---------- AVAILABLE DATA ----------
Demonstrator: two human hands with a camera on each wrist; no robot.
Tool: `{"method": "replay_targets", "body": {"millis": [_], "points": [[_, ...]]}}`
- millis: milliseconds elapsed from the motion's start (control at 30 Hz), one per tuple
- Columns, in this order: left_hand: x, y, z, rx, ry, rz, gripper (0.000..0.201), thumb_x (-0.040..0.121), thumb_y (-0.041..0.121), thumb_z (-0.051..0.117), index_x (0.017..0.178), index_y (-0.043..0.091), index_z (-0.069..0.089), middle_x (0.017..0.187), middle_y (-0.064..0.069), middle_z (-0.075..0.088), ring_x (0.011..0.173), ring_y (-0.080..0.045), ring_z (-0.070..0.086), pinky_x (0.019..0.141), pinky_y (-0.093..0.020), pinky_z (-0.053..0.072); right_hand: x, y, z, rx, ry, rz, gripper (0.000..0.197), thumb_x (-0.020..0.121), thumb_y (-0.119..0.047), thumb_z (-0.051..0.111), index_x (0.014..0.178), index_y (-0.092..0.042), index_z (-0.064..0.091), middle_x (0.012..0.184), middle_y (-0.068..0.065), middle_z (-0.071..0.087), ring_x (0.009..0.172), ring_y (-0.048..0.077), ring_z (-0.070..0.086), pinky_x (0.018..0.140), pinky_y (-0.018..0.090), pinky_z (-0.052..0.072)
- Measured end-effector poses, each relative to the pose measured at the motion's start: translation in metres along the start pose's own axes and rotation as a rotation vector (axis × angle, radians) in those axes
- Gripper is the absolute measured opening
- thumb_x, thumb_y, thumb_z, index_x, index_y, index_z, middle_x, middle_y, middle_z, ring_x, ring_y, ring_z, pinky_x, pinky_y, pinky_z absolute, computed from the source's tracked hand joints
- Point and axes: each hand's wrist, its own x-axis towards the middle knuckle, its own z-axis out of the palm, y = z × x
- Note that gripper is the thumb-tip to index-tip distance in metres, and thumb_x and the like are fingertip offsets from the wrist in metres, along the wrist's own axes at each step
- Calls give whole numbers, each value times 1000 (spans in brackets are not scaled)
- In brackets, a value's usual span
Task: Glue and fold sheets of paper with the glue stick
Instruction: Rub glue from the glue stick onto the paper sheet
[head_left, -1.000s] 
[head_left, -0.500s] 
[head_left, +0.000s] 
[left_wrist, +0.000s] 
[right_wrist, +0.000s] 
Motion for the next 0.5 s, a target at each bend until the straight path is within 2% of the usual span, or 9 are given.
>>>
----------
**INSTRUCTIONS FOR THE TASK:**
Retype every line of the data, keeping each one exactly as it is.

**FINAL ANSWER:**
Demonstrator: two human hands with a camera on each wrist; no robot.
Tool: `{"method": "replay_targets", "body": {"millis": [_], "points": [[_, ...]]}}`
- millis: milliseconds elapsed from the motion's start (control at 30 Hz), one per tuple
- Columns, in this order: left_hand: x, y, z, rx, ry, rz, gripper (0.000..0.201), thumb_x (-0.040..0.121), thumb_y (-0.041..0.121), thumb_z (-0.051..0.117), index_x (0.017..0.178), index_y (-0.043..0.091), index_z (-0.069..0.089), middle_x (0.017..0.187), middle_y (-0.064..0.069), middle_z (-0.075..0.088), ring_x (0.011..0.173), ring_y (-0.080..0.045), ring_z (-0.070..0.086), pinky_x (0.019..0.141), pinky_y (-0.093..0.020), pinky_z (-0.053..0.072); right_hand: x, y, z, rx, ry, rz, gripper (0.000..0.197), thumb_x (-0.020..0.121), thumb_y (-0.119..0.047), thumb_z (-0.051..0.111), index_x (0.014..0.178), index_y (-0.092..0.042), index_z (-0.064..0.091), middle_x (0.012..0.184), middle_y (-0.068..0.065), middle_z (-0.071..0.087), ring_x (0.009..0.172), ring_y (-0.048..0.077), ring_z (-0.070..0.086), pinky_x (0.018..0.140), pinky_y (-0.018..0.090), pinky_z (-0.052..0.072)
- Measured end-effector poses, each relative to the pose measured at the motion's start: translation in metres along the start pose's own axes and rotation as a rotation vector (axis × angle, radians) in those axes
- Gripper is the absolute measured opening
- thumb_x, thumb_y, thumb_z, index_x, index_y, index_z, middle_x, middle_y, middle_z, ring_x, ring_y, ring_z, pinky_x, pinky_y, pinky_z absolute, computed from the source's tracked hand joints
- Point and axes: each hand's wrist, its own x-axis towards the middle knuckle, its own z-axis out of the palm, y = z × x
- Note that gripper is the thumb-tip to index-tip distance in metres, and thumb_x and the like are fingertip offsets from the wrist in metres, along the wrist's own axes at each step
- Calls give whole numbers, each value times 1000 (spans in brackets are not scaled)
- In brackets, a value's usual span
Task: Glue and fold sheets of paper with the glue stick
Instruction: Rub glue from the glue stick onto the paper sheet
[head_left, -1.000s] 
[head_left, -0.500s] 
[head_left, +0.000s] 
[left_wrist, +0.000s] 
[right_wrist, +0.000s] 
Motion for the next 0.5 s, a target at each bend until the straight path is within 2% of the usual span, or 9 are given.
>>>

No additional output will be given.